*** Source material

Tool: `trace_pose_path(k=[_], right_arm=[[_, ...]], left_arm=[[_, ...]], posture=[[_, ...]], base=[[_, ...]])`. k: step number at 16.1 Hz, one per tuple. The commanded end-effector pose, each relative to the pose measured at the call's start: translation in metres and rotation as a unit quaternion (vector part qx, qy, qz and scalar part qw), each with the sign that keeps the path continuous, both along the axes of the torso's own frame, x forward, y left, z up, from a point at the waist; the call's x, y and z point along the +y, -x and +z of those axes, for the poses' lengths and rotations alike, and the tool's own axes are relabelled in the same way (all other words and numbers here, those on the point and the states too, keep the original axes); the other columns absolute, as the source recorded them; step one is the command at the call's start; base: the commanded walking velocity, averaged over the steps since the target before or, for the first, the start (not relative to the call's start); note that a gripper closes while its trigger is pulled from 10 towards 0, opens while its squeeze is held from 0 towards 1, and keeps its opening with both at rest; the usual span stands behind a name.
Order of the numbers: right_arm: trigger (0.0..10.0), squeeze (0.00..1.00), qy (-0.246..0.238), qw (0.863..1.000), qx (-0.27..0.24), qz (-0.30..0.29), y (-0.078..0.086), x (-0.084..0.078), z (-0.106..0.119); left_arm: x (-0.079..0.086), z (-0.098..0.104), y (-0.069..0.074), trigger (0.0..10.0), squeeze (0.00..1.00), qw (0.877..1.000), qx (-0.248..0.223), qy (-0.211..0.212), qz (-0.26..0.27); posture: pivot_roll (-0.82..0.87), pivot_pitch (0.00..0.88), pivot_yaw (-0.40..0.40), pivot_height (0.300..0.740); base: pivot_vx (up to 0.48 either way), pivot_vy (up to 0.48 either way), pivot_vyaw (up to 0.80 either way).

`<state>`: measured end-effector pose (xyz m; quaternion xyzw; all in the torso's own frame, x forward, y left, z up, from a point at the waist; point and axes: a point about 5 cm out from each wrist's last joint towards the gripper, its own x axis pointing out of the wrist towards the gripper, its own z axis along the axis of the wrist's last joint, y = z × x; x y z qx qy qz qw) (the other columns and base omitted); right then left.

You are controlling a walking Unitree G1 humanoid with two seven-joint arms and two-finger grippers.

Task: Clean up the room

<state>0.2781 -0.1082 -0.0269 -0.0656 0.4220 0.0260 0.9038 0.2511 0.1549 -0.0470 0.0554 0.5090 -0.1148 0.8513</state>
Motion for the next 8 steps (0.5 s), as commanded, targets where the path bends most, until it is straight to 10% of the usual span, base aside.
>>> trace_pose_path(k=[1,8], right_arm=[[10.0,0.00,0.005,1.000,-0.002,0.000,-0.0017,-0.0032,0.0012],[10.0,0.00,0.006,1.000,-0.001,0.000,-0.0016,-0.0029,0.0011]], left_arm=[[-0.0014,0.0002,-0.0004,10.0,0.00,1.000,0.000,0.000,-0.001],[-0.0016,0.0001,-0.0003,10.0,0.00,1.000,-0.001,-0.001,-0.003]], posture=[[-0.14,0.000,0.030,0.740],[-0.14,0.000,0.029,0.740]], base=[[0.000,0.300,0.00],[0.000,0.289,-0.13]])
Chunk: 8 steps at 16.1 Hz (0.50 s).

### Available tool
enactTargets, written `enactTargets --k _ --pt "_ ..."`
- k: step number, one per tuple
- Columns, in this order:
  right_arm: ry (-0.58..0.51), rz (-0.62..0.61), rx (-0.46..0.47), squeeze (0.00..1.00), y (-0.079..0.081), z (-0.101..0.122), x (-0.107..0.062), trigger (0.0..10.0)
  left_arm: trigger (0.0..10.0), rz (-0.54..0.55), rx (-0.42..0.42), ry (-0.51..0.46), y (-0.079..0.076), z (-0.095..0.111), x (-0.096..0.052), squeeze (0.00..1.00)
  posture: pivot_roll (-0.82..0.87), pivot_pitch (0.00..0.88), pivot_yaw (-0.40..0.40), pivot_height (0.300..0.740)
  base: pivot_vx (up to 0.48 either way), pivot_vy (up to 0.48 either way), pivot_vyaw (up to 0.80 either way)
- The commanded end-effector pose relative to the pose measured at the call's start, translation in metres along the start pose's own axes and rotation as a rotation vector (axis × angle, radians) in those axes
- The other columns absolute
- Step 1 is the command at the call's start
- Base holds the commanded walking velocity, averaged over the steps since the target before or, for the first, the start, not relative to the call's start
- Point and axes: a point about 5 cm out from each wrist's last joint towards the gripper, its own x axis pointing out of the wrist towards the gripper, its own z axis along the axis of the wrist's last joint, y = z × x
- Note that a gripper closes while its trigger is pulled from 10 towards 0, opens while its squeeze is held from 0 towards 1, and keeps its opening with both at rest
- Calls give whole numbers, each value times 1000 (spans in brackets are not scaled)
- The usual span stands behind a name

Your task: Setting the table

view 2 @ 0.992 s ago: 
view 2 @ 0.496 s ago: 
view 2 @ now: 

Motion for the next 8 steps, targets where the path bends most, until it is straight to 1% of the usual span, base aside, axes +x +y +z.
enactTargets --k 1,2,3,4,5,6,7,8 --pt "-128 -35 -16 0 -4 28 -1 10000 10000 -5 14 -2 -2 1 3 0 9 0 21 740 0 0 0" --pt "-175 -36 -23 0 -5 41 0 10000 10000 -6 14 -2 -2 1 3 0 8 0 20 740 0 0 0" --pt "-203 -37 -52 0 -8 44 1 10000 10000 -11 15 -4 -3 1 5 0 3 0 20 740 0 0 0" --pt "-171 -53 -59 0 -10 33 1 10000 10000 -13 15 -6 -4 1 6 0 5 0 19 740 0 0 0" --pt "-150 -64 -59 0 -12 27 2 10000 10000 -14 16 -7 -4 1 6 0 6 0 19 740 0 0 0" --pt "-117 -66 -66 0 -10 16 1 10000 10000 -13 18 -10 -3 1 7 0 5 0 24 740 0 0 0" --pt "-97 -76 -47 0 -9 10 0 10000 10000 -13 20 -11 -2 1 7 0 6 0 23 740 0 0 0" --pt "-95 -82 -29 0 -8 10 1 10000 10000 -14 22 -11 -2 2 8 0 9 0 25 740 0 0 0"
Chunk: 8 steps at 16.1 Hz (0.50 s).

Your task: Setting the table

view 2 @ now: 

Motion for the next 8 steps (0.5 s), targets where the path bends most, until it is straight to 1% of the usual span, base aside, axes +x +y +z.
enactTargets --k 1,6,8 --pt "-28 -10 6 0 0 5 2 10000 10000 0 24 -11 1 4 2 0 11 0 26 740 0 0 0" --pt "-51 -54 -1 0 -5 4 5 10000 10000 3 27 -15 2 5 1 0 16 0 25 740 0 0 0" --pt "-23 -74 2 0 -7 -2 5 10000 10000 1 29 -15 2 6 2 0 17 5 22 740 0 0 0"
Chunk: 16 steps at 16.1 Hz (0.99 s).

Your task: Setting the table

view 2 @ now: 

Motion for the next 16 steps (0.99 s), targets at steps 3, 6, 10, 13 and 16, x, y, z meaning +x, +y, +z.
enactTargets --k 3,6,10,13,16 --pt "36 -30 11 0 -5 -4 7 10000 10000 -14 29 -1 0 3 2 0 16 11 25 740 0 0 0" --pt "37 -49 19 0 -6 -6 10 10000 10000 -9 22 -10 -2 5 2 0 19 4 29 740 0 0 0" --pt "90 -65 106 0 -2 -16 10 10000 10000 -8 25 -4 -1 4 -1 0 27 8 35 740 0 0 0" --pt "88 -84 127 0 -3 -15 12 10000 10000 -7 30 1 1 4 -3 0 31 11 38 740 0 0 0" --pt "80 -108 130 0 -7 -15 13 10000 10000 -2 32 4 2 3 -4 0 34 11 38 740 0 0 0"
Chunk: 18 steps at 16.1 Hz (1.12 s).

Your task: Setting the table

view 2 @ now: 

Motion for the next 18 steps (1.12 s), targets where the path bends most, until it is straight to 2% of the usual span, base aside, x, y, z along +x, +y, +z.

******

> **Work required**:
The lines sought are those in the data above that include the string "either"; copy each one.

> **Result of the task**:
Order of the numbers: right_arm: trigger (0.0..10.0), squeeze (0.00..1.00), qy (-0.246..0.238), qw (0.863..1.000), qx (-0.27..0.24), qz (-0.30..0.29), y (-0.078..0.086), x (-0.084..0.078), z (-0.106..0.119); left_arm: x (-0.079..0.086), z (-0.098..0.104), y (-0.069..0.074), trigger (0.0..10.0), squeeze (0.00..1.00), qw (0.877..1.000), qx (-0.248..0.223), qy (-0.211..0.212), qz (-0.26..0.27); posture: pivot_roll (-0.82..0.87), pivot_pitch (0.00..0.88), pivot_yaw (-0.40..0.40), pivot_height (0.300..0.740); base: pivot_vx (up to 0.48 either way), pivot_vy (up to 0.48 either way), pivot_vyaw (up to 0.80 either way).
  base: pivot_vx (up to 0.48 either way), pivot_vy (up to 0.48 either way), pivot_vyaw (up to 0.80 either way)

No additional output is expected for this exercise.